Por causa de trabalhos sobre gênero, prefeitura de Uberlândia veta participação de alunos em feira de ciências
RIO - No início desta semana, 35 crianças esperavam apresentar seus trabalhos na tradicional Feira de Ciências da Universidade Federal de Uberlândia, mas acabaram frustradas. A prefeitura da cidade, na noite anterior à mostra, proibiu a apresentação de seus alunos e professores no evento. O motivo, segundo relatos, seria um pedido de um vereador para que dois trabalhos, que abordavam a desigualdade de gênero, fossem retirados da feira. Depois da requisição, a prefeitura vetou todas as apresentações.
— A minha enteada estava toda animada para mostrar seu trabalho. O dela não tem nada a ver com questões polêmicas e ela investiu muito. O evento é tradicional na cidade, existe toda uma preparação e, do dia para a noite, proíbem. Achei um absurdo — contou Roberto Silveira, padrasto de uma das meninas que se apresentaria.
A Feira de Ciências está na sua 23ª edição e conta com apresentações de trabalhos de alunos das redes municipal, estadual e federal, do ensino fundamental e médio. A disputa para participar é grande. O evento só comporta 100 apresentações e, neste ano havia 143 inscritos. O critério de seleção parte por uma comissão com professores especialistas na área e membros do governo.
Os dois trabalhos, cujos títulos eram "Desigualdade de gênero" e "Discussão de gênero: Desnaturalizando a desigualdade de gênero dentro das escolas", tinham passado por todas essas etapas.
Os nomes das pesquisas chamaram a atenção de três pais, que entraram em contato com o vereador Doca Mastroiano (PR/MG). A crítica feita pelos responsáveis era de que aquela temática não deveria fazer parte de um evento que teria a presença de crianças de 8 anos.

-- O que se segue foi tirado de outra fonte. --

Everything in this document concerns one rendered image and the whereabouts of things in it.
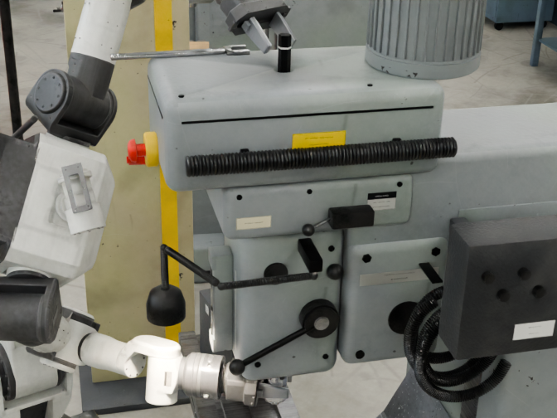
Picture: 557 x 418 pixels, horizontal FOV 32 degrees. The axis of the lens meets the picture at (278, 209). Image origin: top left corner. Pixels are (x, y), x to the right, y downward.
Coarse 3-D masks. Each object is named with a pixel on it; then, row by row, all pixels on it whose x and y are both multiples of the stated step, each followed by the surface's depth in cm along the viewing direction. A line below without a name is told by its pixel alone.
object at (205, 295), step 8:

— Pedi aos responsáveis na Prefeitura que, ao ver que os pais não estavam satisfeitos, achou por bem cancelar tudo. Eu não pedi para cancelar tudo. Pedi para que esses dois trabalhos fossem estudados e explicados —afirma Doca.
Quando questionado sobre que análise seria essa, o vereador respondeu que a preocupação é perceber se o conteúdo é condizente com o ensino básico.
— Temos que ver se as pessoas estão capacitadas para falar de um tema destes — disse Doca, mas sem explicar se a comissão organizada pela universidade já não seria suficiente.
A prefeitura, até o fechamento desta reportagem, não se posicionou oficialmente sobre a motivação para retirar sua rede escolar do evento.
Para o professor Adevailton Bernardo, coordenador da feira desde 2010, o que mais espantou foi a maneira como foi conduzida a exclusão dos estudantes do município.
— Na sexta-feira, recebi mensagens pelo WhatsApp de alguns profissionais da prefeitura perguntando se dava para retirar esses dois trabalhos. Nunca foi uma posição oficial, eram comentários de pessoas ligadas à administração. Disse que os trabalhos tinham passado por uma seleção, que, quando havia problemas, eles eram reenviados para correções e que seria injusto retirá-los. No domingo à noite, começaram a circular mensagens em grupos dizendo que a prefeitura proibiu a participação de seus profissionais no evento. Nem falaram com a gente — reclama Adevailton.
Na manhã de segunda, a maior parte dos trabalhos apresentados seria de alunos da rede municipal. Eram previstos 50, a maioria nem foi ao evento. Alguns poucos pais resolveram levar seus filhos para apresentar mesmo sem a presença de profissionais das escolas. Para evitar problemas, em cada apresentação, o nome da escola era suprimido nos estandes pôsteres. Adevailton aponta que a falta de diálogo foi o que mais prejudicou neste episódio.
— Respeitamos as opiniões. Se a denúncia tivesse vindo até a gente, teríamos conversado. Quem retirou o trabalho só viu o título, não viu seu conteúdo. Foi uma atitude totalmente autoritária. O que temos que fazer é lamentar muito e a prefeitura também, já que até agora não deram uma justificativa para o veto.